One part of the entries below is wanted: the lines from the one containing "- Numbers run" through the one containing "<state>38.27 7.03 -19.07". Write those out exactly and nothing else.

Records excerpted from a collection
* * *

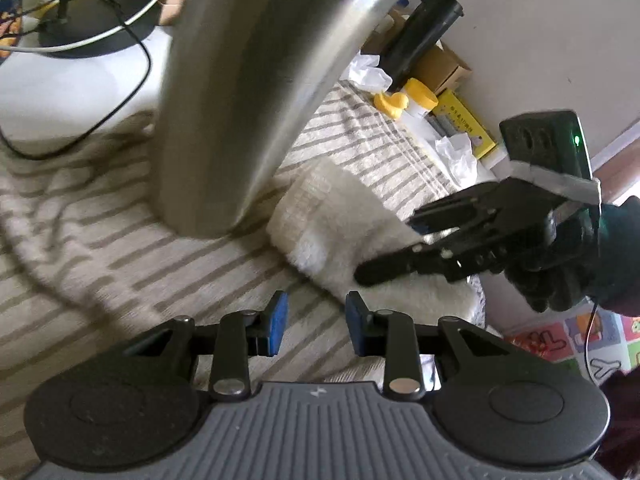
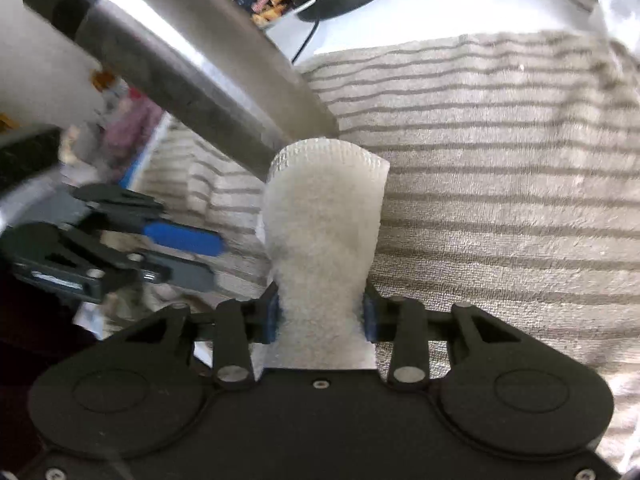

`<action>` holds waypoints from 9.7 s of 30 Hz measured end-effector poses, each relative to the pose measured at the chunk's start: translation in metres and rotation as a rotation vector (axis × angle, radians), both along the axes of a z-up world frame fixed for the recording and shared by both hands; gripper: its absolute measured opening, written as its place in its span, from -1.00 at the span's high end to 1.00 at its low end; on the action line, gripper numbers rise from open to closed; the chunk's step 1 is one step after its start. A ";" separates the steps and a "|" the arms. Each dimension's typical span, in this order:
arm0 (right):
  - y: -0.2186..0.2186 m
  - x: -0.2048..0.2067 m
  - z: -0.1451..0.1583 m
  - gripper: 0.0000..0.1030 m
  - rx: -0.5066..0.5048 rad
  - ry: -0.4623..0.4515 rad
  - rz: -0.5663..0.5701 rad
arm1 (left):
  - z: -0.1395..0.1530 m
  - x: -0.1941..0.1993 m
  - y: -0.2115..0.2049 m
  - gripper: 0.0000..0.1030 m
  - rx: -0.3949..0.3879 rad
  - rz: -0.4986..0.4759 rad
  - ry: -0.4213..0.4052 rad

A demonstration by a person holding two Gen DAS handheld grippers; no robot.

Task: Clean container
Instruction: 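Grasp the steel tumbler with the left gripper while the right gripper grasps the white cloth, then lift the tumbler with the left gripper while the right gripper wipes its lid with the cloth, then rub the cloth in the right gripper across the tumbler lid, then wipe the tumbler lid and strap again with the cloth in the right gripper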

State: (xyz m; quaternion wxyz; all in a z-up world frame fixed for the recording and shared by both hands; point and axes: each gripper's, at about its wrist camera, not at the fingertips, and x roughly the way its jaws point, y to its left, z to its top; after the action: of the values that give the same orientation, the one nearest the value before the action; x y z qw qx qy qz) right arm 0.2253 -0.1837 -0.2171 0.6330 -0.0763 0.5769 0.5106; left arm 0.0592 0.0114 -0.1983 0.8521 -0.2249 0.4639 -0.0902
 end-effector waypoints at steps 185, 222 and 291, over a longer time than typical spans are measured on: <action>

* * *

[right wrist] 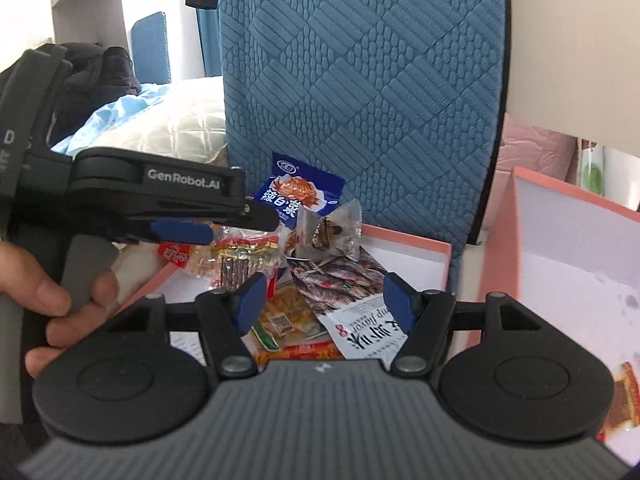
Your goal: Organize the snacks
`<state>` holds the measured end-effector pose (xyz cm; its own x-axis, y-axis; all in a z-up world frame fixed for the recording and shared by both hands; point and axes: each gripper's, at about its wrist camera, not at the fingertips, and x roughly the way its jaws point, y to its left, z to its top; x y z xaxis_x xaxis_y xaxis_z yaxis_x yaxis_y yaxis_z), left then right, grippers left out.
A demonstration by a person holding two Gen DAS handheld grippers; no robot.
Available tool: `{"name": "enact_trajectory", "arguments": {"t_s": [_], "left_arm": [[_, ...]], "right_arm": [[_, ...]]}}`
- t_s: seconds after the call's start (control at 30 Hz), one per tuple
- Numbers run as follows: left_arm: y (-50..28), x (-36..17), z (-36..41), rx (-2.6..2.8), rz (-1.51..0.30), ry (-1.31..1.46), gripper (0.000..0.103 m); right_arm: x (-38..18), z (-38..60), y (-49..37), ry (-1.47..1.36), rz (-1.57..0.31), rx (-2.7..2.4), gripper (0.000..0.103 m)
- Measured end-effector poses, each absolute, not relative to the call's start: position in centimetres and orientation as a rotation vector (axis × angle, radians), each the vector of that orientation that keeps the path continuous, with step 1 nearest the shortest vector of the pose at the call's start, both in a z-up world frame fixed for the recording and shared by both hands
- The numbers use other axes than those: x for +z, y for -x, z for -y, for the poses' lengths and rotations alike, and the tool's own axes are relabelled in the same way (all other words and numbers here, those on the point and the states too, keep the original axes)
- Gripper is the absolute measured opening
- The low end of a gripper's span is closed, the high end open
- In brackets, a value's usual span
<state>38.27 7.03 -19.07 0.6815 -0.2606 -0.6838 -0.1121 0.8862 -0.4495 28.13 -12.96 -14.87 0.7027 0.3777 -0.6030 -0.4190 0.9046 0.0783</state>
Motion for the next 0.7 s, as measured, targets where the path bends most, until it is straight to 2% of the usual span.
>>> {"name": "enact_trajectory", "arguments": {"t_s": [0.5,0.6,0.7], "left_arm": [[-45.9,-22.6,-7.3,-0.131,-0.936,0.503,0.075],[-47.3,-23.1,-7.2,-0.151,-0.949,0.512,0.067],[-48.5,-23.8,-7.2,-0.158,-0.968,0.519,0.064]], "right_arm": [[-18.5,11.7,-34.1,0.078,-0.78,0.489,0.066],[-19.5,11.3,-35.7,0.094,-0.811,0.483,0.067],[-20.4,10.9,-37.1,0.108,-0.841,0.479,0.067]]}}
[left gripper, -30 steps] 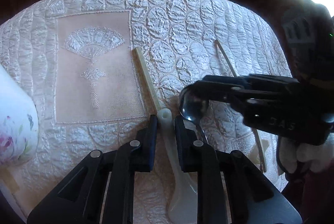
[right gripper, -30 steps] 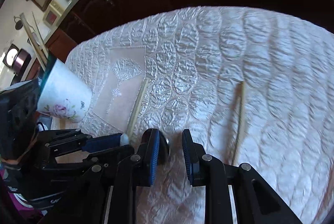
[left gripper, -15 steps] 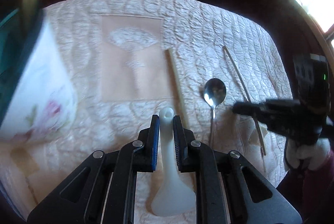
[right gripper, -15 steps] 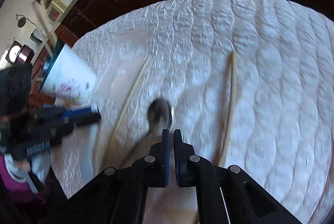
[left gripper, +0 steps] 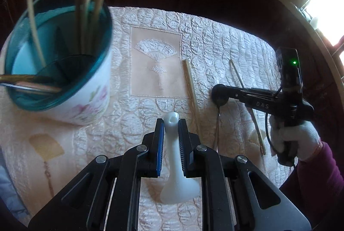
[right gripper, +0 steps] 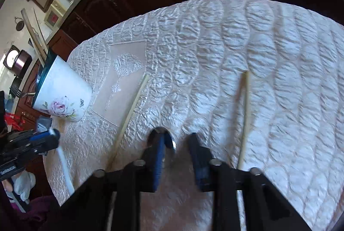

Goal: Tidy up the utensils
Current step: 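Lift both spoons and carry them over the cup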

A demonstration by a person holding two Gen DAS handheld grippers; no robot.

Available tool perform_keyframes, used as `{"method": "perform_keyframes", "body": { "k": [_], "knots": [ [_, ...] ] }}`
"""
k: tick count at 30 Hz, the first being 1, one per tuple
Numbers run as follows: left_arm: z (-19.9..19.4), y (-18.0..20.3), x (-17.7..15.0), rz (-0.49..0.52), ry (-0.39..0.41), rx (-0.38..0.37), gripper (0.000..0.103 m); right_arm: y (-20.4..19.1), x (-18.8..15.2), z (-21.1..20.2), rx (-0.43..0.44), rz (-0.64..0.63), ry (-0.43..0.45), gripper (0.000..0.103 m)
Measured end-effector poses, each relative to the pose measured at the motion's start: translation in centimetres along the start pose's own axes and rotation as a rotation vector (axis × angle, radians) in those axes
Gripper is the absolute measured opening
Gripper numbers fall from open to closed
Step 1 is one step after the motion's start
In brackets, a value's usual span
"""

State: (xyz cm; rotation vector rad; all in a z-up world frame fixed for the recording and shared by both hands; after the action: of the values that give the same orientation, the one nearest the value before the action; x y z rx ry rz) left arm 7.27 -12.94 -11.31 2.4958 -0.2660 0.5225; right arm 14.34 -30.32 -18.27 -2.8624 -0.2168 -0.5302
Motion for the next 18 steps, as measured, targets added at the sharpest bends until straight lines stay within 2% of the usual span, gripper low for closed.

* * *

» **Task output**:
- Numbers run as follows: left_arm: y (-50..28), x (-36..17), z (-36..41), rx (-2.6..2.8), rz (-1.51..0.30), ry (-1.31..1.46), gripper (0.000..0.103 m); right_arm: x (-38..18), z (-38..60), y (-49..37), ry (-1.47..1.36), rz (-1.57..0.31), rx (-2.7..2.4), gripper (0.000..0.103 m)
- Measured end-effector poses, each absolute, not relative to the call's start: position in centimetres and orientation as a rotation vector (axis × angle, radians), each the vector of that orientation that keeps the path continuous, with step 1 nearest the shortest vector of the pose at the call's start, both in a z-up world frame fixed for the recording and shared by both hands
- The numbers use other axes than those: x for +z, y for -x, z for -y, for the poses' lengths and rotations alike, and the tool's own axes are relabelled in the same way (all other words and numbers here, those on the point and the states too, keep the original axes)
- Gripper is the absolute measured opening
- The low end of a gripper's span is closed, the high end open
- In brackets, a value's usual span
<state>38.27 7.03 -19.07 0.6815 -0.2606 -0.6838 -0.1121 0.8862 -0.4495 28.13 -12.96 -14.87 0.7027 0.3777 -0.6030 -0.4190 0.9046 0.0783</state>

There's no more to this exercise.